Pipelines

A pipeline is a series of steps that are performed to get benchmark results. This is not intended to customize the actual benchmark but rather what happens before and after a benchmark.

An example will clarify the concept: If you want to benchmark a binary distribution of Elasticsearch, Rally has to download a distribution archive, decompress it, start Elasticsearch and then run the benchmark. However, if you want to benchmark a source build of Elasticsearch, it first has to build a distribution using the Gradle Wrapper. So, in both cases, different steps are involved and that’s what pipelines are for.

You can get a list of all pipelines with esrally list pipelines:

Available pipelines:

Name                     Description
-----------------------  ---------------------------------------------------------------------------------------------
from-sources             Builds and provisions Elasticsearch, runs a benchmark and reports results.
from-sources-complete    Builds and provisions Elasticsearch, runs a benchmark and reports results [deprecated].
from-sources-skip-build  Provisions Elasticsearch (skips the build), runs a benchmark and reports results [deprecated].
from-distribution        Downloads an Elasticsearch distribution, provisions it, runs a benchmark and reports results.
benchmark-only           Assumes an already running Elasticsearch instance, runs a benchmark and reports results

benchmark-only

This is intended if you want to provision a cluster by yourself. Do not use this pipeline unless you are absolutely sure you need to. As Rally has not provisioned the cluster, results are not easily reproducable and it also cannot gather a lot of metrics (like CPU usage).

To benchmark a cluster, you also have to specify the hosts to connect to. An example invocation:

esrally --pipeline=benchmark-only --target-hosts=search-node-a.intranet.acme.com:9200,search-node-b.intranet.acme.com:9200

from-distribution

This pipeline allows to benchmark an official Elasticsearch distribution which will be automatically downloaded by Rally. The earliest supported version is Elasticsearch 1.7.0. An example invocation:

esrally --pipeline=from-distribution --distribution-version=1.7.5

The version numbers have to match the name in the download URL path.

You can also benchmark Elasticsearch snapshot versions by specifying the snapshot repository:

esrally --pipeline=from-distribution --distribution-version=5.0.0-SNAPSHOT --distribution-repository=snapshot

However, this feature is mainly intended for continuous integration environments and by default you should just benchmark official distributions.

Note

This pipeline is just mentioned for completeness but Rally will autoselect it for you. All you need to do is to define the --distribution-version flag.

from-sources

You should use this pipeline when you want to build and benchmark Elasticsearch from sources. This pipeline will only work from Elasticsearch 5.0 onwards because Elasticsearch switched from Maven to Gradle and Rally only supports one build tool in the interest of maintainability.

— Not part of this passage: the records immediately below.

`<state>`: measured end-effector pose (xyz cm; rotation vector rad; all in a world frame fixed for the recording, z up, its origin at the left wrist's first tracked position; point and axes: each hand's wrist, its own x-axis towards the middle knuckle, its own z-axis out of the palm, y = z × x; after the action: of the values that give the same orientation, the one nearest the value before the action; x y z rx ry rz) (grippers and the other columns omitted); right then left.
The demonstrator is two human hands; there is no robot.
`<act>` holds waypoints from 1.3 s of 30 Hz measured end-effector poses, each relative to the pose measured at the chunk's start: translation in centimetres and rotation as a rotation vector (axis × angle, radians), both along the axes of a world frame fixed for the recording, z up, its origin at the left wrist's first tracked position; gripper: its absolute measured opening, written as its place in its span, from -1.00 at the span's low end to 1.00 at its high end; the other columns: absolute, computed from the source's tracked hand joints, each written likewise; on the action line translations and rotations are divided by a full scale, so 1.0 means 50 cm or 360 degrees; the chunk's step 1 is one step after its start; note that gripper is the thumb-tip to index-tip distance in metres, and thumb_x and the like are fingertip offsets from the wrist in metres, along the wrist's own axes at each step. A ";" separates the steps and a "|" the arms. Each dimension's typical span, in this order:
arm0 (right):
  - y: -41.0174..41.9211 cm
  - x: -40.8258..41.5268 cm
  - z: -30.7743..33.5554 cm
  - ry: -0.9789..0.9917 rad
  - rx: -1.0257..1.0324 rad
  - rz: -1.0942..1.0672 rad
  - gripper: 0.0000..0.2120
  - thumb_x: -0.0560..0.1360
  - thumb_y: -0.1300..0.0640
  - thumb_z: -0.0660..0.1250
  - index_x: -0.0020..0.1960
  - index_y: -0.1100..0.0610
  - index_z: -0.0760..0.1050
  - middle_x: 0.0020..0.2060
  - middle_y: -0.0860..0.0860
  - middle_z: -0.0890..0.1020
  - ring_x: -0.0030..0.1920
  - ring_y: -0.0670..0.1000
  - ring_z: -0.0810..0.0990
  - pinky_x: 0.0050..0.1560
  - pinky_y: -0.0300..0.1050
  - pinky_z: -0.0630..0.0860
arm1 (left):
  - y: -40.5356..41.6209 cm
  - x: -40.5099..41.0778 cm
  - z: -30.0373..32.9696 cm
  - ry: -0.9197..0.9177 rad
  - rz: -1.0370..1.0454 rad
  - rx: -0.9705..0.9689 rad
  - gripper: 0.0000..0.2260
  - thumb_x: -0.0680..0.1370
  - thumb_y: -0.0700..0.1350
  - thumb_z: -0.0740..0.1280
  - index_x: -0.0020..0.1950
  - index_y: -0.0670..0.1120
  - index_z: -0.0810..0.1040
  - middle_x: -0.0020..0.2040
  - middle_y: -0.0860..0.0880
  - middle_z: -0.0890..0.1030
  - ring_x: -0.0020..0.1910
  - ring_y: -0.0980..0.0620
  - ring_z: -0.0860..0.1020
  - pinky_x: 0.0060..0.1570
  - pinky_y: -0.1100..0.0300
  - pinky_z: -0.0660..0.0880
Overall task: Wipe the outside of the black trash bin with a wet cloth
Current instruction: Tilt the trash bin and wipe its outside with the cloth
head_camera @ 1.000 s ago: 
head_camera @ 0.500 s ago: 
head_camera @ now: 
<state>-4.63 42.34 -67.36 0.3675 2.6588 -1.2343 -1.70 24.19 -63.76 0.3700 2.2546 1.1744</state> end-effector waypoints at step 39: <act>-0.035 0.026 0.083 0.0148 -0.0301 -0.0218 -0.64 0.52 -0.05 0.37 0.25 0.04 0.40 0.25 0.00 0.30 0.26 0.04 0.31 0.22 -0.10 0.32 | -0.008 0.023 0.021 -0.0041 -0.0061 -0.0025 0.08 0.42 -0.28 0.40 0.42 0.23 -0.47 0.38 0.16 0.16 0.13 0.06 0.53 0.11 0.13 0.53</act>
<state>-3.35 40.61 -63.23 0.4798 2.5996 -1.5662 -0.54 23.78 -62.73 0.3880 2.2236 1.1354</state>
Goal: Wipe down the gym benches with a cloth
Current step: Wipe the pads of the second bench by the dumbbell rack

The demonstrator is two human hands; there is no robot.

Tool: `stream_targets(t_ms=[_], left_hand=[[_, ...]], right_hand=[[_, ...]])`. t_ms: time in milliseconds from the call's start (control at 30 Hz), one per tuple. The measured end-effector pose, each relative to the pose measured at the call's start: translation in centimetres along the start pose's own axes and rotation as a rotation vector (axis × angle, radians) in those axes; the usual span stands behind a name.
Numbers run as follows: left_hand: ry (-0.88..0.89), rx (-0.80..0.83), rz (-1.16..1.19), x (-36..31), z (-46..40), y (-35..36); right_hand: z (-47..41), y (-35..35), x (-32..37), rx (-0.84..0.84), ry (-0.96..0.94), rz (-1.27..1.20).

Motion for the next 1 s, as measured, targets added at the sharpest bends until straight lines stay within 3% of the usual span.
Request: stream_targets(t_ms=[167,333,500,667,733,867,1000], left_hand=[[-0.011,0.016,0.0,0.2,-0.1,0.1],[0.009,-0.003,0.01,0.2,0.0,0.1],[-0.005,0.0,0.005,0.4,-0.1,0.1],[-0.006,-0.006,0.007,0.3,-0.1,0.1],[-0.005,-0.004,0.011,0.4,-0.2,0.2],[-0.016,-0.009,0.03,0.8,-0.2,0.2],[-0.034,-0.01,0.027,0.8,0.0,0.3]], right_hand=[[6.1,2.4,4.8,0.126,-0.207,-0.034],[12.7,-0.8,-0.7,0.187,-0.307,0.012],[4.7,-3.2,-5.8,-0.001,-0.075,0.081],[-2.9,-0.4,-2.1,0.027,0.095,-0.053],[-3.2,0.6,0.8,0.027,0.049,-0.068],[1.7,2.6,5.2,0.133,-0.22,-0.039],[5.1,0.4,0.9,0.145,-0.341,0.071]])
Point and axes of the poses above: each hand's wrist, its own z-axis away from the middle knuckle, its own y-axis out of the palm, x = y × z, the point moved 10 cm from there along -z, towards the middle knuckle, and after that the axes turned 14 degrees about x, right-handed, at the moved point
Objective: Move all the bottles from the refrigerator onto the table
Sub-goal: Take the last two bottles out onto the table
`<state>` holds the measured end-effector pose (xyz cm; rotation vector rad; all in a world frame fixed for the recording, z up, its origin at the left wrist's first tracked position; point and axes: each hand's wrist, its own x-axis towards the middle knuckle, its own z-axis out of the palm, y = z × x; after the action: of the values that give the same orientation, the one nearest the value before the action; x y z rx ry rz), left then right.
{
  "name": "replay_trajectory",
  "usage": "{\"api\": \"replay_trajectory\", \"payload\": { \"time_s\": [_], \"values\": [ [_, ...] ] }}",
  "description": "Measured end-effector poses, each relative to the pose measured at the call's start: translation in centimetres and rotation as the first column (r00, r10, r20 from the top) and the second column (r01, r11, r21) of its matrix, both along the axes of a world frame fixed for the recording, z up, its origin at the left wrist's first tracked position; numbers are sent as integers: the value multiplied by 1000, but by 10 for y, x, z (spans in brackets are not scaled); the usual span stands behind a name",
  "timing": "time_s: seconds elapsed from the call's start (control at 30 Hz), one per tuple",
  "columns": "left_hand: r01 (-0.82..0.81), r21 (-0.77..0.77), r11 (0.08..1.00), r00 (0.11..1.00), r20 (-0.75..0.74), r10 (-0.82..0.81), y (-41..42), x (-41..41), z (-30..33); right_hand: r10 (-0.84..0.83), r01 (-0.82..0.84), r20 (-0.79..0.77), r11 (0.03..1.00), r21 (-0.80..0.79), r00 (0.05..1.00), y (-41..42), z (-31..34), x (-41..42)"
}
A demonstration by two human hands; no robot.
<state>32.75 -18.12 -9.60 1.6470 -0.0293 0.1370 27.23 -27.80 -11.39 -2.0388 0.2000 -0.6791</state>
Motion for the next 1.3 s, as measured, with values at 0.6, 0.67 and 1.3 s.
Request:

Remember that you also need git installed. If that’s not the case you’ll get an error and have to run esrally configure first. An example invocation:

esrally --pipeline=from-sources --revision=latest

You have to specify a revision.

Note

This pipeline is just mentioned for completeness but Rally will automatically select it for you. All you need to do is to define the --revision flag.

Artifacts are cached for seven days by default in ~/.rally/benchmarks/distributions/src. Artifact caching can be configured with the following sections in the section source in the configuration file in ~/.rally/rally.ini:

  • cache (default: True): Set to False to disable artifact caching.
  • cache.days (default: 7): The maximum age in days of an artifact before it gets evicted from the artifact cache.

from-sources-complete

This deprecated pipeline is an alias for from-sources and is only provided for backwards-compatibility. Use from-sources instead.

from-sources-skip-build

This deprecated pipeline is similar to from-sources-complete except that it assumes you have built the binary once. Use from-sources instead which caches built artifacts automatically.